The following readings may be helpful or interesting before or after the workshop. Anything by William Cleveland or Edward Tufte is recommended for general reading on graphing and information design. Douglas Bates and Frank Harrell are good sources about regression modeling.

This is the introduction to Cleveland's Elements of graphing data.
This is the homepage for the R graphing package ggplot2.
This is a good on-line introduction to R.
This is a handy reference card of R commands.
This and this are a good two-part introduction to regression modeling in R.
This and this are two articles I have written in favor of mixed-effects regression.

Before the workshop, make sure that you have R installed and working on your computer!
If you have never installed R, use one of the following links to download R for Mac or Windows.

R has a command-line interface. You can enter commands by typing them directly at the > prompt. For example, we can type 2 + 2, press Return/Enter, and obtain the result, 4.

> 2 + 2
[1] 4


A better way to run commands in R is to copy lines from a text file, or script, that you will usually keep open next to the main R window. The Mac version of R calls this window a "document" while the Windows version calls it a "script". You can highlight text and use Command-Enter (Mac) or Ctrl-R (Windows) to run simple commands or longer programs from your script window.

Besides the main R functions, we will be using several additional packages. You can install packages under the Package menu (try "Package Installer" for Mac or "Install package(s)" for Windows). Or you can use the function install.packages(). For example, to install the package ggplot2, we would type:

> install.packages("ggplot2")

When we install packages, a window may open asking us to choose a mirror, that is, to choose which site around the world we will download from. Choose any mirror, it doesn't matter which one.

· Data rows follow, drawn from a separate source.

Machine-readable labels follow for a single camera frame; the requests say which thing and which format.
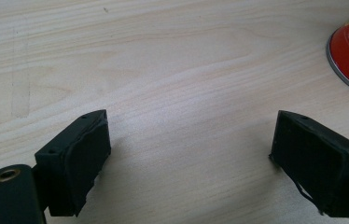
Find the black plastic part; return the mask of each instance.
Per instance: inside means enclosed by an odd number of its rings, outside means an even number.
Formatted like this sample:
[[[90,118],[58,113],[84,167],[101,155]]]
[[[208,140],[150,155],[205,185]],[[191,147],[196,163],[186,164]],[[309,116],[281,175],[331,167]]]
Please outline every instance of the black plastic part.
[[[12,165],[0,169],[0,224],[46,223],[37,197],[32,169]]]
[[[46,183],[39,192],[52,216],[78,215],[110,152],[107,116],[99,110],[76,119],[35,153],[35,175]]]
[[[348,139],[313,119],[279,111],[270,157],[321,212],[349,217]]]

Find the metal rim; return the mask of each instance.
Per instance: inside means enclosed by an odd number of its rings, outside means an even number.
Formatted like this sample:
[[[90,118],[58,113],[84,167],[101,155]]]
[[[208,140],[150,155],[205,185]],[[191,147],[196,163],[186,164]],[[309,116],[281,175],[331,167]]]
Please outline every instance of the metal rim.
[[[8,169],[0,173],[0,183],[17,177],[21,173],[20,169]]]
[[[331,43],[331,39],[334,36],[334,34],[332,34],[329,37],[329,40],[327,42],[327,46],[326,46],[326,53],[327,53],[327,58],[328,58],[328,62],[329,65],[331,65],[332,70],[334,70],[335,74],[337,74],[337,76],[346,84],[349,86],[349,79],[346,77],[346,75],[343,74],[343,72],[341,72],[340,68],[337,66],[337,64],[334,62],[334,59],[332,58],[331,55],[331,49],[329,47],[329,44]]]

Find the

Please install the following packages, which we will be using in the workshop:

ggplot2 (for graphing)
lme4 (for mixed-effects regression modeling)
plyr (for data manipulation)

(Note for Windows users: If you receive an error message saying that you don't have permission to install packages, you may have to close R and re-open it "as administrator" (right-click on the icon to reveal this option). Once you have installed packages, you can start R in the normal way.)

The data to be used in the workshop is from Scotland. We have a file of vowel measurements from Orkney and judgments of post-vocalic /r/ from Gretna. The Orkney data was collected by Meredith Tamminga and the Gretna data was collected as part of the AISEB project at the University of York. Download both .csv data files to a local directory on your computer.

We will be using Rbrul, so download this text file to a local directory on your computer. We will not be discussing Rbrul in detail, but I am happy to set up other times to meet and talk about it, if there is interest.

Finally, Bill Haddican and I are working on a survey, and would appreciate it very much if you felt like participating. You can also distribute it to less linguistically-savvy friends and family members!

To begin the workshop, start R. For the first half of the workshop, open the script "graphing.R" from wherever you have saved it. For the second half of the workshop, open the script "regression.R" from wherever you have saved it.